JNephrol 2009; 22 (1): 90–98

Very early serum creatinine as a surrogate marker for graft survival beyond 10 years

Very early serum creatinine as a surrogate marker for graft survival beyond 10 years

Julio Pascual1, Roberto Marcén1, Javier Zamora2, Ana M. Fernández1, Francisco J. Burgos3, Juan J. Villafruela1, Joaquín Ortuño1

(1) Nephrology Unit, Ramón y Cajal Hospital, Madrid - Spain
(2) Clinical Biostatistics Unit, Ramón y Cajal Hospital, Madrid - Spain
(3) Urology Unit, Ramón y Cajal Hospital, Madrid - Spain

Abstract

Background: Available studies of early serum creatinine (SCr) as a surrogate marker for long-term graft loss are multicenter, registry-based or limited to 5- to 7-year survival.
Methods: This was a single-center observational retrospective study.
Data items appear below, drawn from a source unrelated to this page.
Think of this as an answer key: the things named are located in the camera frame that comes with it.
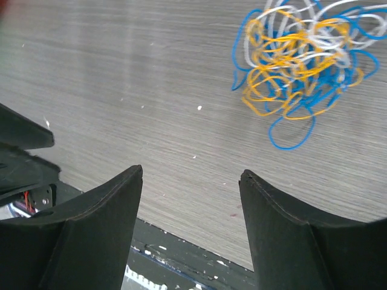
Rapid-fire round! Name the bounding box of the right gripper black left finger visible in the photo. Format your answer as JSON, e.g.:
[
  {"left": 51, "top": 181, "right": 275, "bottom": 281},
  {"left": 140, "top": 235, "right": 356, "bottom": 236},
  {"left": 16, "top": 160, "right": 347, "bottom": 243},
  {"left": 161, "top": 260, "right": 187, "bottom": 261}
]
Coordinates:
[{"left": 1, "top": 165, "right": 143, "bottom": 290}]

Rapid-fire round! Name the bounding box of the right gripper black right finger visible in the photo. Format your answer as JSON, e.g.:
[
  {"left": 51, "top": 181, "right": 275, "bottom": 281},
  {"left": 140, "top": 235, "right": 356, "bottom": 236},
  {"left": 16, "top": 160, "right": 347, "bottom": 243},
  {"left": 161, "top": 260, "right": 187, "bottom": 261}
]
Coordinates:
[{"left": 239, "top": 170, "right": 386, "bottom": 290}]

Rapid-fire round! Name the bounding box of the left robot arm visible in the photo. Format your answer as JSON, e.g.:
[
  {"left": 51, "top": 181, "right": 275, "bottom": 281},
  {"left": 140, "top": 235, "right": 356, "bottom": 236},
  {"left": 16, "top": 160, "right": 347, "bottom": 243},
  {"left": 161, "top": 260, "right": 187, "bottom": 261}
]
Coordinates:
[{"left": 1, "top": 105, "right": 60, "bottom": 211}]

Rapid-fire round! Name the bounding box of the white perforated cable duct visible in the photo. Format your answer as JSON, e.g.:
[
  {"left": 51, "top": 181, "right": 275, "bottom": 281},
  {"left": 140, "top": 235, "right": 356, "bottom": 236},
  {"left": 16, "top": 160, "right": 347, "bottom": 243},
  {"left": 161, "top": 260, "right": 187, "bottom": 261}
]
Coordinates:
[{"left": 122, "top": 265, "right": 167, "bottom": 290}]

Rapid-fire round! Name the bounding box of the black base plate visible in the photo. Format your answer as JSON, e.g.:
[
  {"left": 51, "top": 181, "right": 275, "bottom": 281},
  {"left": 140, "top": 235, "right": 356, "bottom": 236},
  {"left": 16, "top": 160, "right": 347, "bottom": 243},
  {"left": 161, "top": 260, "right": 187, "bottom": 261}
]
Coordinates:
[{"left": 54, "top": 181, "right": 258, "bottom": 290}]

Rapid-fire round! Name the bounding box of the white cable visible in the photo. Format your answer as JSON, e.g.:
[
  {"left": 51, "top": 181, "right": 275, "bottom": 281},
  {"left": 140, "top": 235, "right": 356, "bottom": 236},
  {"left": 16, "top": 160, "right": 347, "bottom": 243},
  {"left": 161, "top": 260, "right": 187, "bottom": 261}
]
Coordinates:
[{"left": 243, "top": 0, "right": 387, "bottom": 69}]

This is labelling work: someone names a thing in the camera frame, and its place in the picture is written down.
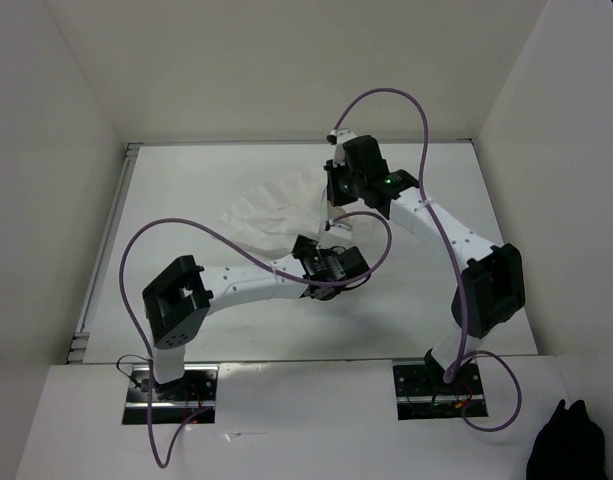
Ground white pleated skirt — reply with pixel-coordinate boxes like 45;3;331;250
220;168;353;257

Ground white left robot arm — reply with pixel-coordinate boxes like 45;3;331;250
142;235;369;401

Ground dark folded garment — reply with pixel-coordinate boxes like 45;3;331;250
526;400;608;479

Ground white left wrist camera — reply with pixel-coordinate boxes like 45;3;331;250
324;219;352;237

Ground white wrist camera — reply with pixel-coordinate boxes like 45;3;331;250
326;128;357;167
324;219;352;237

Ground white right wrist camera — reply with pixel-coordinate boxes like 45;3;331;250
326;128;357;167

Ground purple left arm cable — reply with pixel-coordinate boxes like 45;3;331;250
117;210;393;469

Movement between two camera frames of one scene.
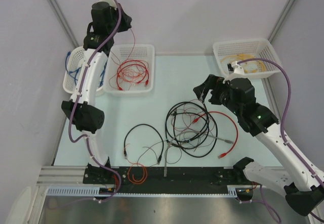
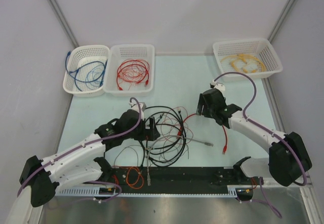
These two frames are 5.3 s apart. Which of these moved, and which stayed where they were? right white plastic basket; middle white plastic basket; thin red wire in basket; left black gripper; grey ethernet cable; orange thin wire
Moved: grey ethernet cable; orange thin wire; left black gripper
Stayed: middle white plastic basket; thin red wire in basket; right white plastic basket
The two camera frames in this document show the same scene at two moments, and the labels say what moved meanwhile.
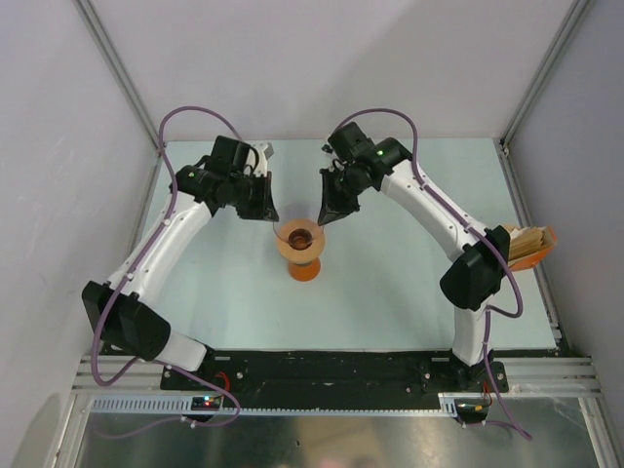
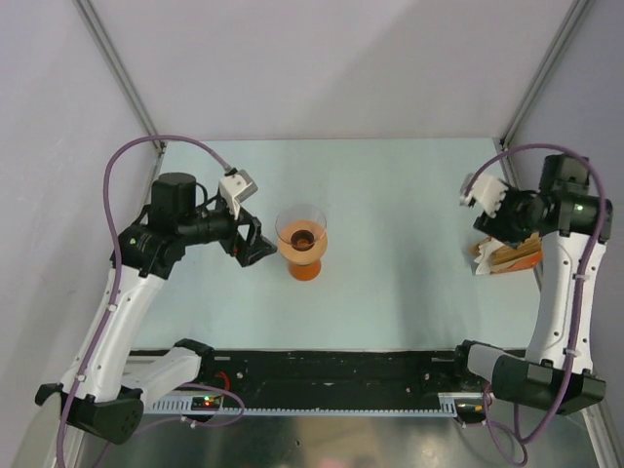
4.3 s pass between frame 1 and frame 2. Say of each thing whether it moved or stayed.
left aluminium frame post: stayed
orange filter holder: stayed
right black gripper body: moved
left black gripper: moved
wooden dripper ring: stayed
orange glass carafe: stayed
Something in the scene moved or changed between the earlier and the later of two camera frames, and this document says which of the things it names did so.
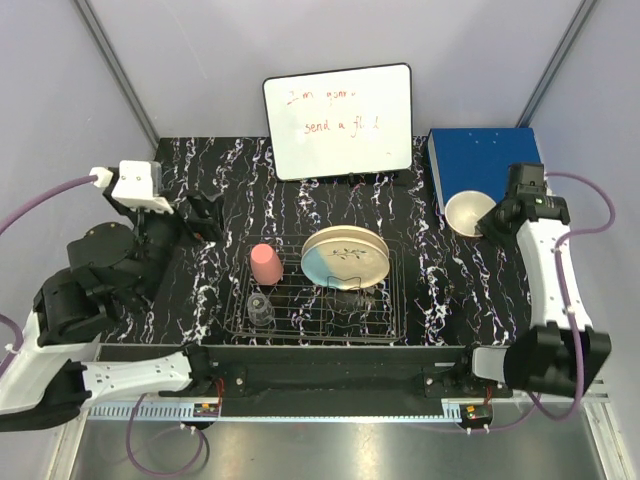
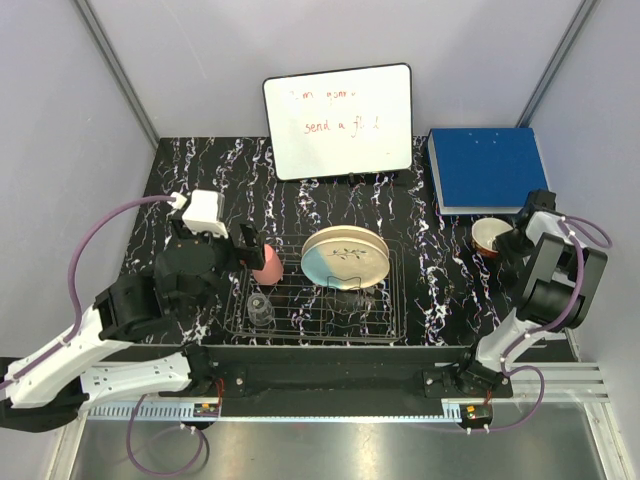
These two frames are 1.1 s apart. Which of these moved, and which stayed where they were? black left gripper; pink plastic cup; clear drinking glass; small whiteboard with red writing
Moved: black left gripper
Stayed: small whiteboard with red writing; pink plastic cup; clear drinking glass
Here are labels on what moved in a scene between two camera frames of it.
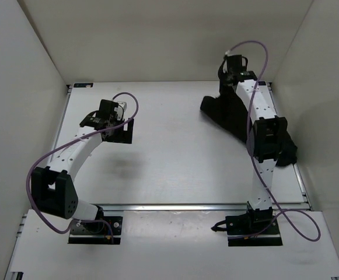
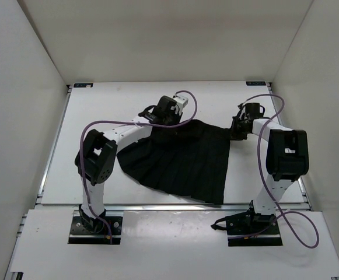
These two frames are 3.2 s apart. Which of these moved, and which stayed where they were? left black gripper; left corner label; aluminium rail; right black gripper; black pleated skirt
Moved: right black gripper; left black gripper; black pleated skirt
Stayed: left corner label; aluminium rail
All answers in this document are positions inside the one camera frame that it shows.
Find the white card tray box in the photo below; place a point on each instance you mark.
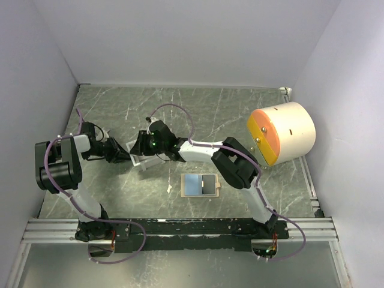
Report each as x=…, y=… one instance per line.
x=143, y=162

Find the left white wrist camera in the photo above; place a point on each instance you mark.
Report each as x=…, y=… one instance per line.
x=101, y=134

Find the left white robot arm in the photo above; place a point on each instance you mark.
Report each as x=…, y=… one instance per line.
x=58, y=170

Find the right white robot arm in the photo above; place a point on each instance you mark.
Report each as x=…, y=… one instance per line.
x=234, y=163

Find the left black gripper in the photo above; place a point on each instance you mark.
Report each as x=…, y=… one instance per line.
x=118, y=155

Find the beige card holder wallet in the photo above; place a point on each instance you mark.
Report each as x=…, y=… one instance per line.
x=191, y=185

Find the black VIP card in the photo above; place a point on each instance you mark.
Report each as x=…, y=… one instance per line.
x=208, y=184

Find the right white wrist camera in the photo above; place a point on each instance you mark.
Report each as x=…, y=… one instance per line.
x=151, y=120

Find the large cream cylinder drum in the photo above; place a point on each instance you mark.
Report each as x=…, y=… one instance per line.
x=281, y=133

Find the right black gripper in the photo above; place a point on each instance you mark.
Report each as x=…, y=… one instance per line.
x=140, y=148

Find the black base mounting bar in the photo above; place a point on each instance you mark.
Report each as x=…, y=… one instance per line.
x=150, y=234

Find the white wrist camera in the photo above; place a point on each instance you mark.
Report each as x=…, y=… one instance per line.
x=151, y=120
x=101, y=134

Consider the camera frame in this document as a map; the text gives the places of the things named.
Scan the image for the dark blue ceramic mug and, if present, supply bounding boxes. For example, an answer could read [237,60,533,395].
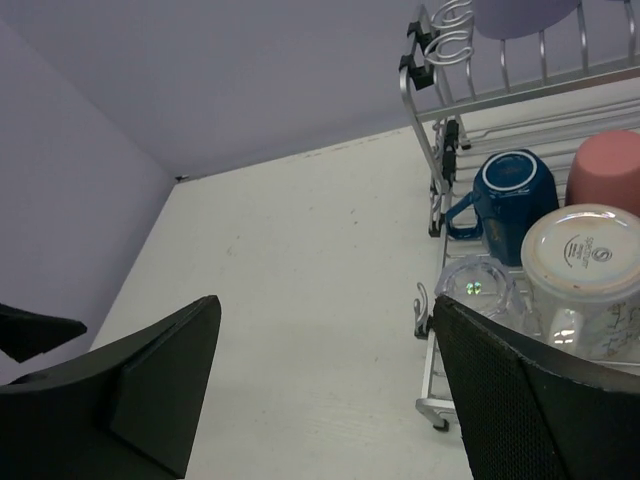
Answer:
[445,149,559,267]

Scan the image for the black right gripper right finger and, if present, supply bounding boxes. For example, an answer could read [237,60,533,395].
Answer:
[431,295,639,479]

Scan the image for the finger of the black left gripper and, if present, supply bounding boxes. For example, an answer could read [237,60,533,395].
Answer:
[1,304,87,363]

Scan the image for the pink plastic cup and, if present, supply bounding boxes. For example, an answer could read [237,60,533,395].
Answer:
[565,130,639,216]

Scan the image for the lavender plastic cup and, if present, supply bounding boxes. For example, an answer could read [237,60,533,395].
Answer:
[472,0,580,40]

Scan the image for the silver metal dish rack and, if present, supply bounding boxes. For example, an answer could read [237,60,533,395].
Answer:
[398,0,640,432]

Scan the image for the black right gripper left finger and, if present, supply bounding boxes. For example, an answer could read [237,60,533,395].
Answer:
[1,295,222,479]

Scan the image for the clear glass tumbler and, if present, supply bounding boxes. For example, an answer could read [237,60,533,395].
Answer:
[434,255,527,329]

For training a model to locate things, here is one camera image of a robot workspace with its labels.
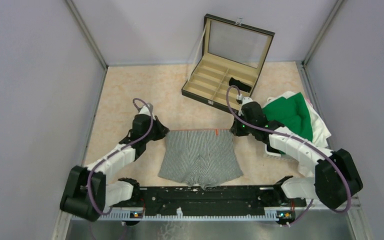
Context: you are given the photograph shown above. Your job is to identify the grey striped underwear orange trim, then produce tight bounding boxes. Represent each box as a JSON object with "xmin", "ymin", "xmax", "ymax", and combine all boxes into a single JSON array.
[{"xmin": 158, "ymin": 128, "xmax": 244, "ymax": 189}]

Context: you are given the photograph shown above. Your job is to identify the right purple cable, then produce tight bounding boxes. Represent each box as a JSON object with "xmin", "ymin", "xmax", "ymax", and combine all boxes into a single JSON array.
[{"xmin": 225, "ymin": 85, "xmax": 353, "ymax": 228}]

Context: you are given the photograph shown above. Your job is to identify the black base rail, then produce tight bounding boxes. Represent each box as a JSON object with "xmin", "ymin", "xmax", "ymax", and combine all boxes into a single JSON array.
[{"xmin": 115, "ymin": 185, "xmax": 307, "ymax": 217}]

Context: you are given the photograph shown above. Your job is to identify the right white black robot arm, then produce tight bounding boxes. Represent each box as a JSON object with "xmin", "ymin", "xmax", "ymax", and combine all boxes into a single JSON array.
[{"xmin": 232, "ymin": 97, "xmax": 363, "ymax": 213}]

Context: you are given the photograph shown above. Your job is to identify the green cloth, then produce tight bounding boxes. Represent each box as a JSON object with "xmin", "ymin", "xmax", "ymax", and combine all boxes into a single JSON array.
[{"xmin": 262, "ymin": 91, "xmax": 313, "ymax": 141}]

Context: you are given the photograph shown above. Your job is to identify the black underwear with beige waistband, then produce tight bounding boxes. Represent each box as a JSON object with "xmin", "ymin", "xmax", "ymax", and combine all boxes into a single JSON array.
[{"xmin": 228, "ymin": 77, "xmax": 252, "ymax": 93}]

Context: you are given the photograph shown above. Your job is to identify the purple cable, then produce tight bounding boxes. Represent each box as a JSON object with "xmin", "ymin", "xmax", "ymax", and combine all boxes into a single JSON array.
[
  {"xmin": 225, "ymin": 85, "xmax": 353, "ymax": 228},
  {"xmin": 86, "ymin": 97, "xmax": 155, "ymax": 240}
]

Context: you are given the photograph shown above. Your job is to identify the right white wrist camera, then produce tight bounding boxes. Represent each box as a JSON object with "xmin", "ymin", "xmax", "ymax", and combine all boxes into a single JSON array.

SCr during the first year post-kidney transplant as an independent variable in determining long-term (>10-year) graft survival in 754 first cadaver kidney transplants was assessed with univariate and multivariate models.
Results: Kaplan-Meier survival estimates showed that recipient female sex, a transplant procedure performed after 1997, donor age under 55 years, immunosuppression including tacrolimus and/or mycophenolate mofetil and absence of acute rejection, were significantly related to better long-term graft survival. SCr at 1, 3, 6 and 12 months stratified into ≤1.5, 1.6-2 and >2 mg/dL groups was also strongly related to long-term graft survival. Multivariate Cox models showed that increased SCr at any point during the first year had a higher relative risk for ultimate graft loss.
Conclusions: Early graft function is strongly correlated with long-term graft survival (≥10 years). Mild differences in SCr (1.5 vs. 1.6-2 mg/dL) are associated with highly significant impact on long-term survival, longer than previously described. However, the “hard” predictive value of SCr as an isolated tool is not strong enough. Other early surrogate end points for graft loss are needed.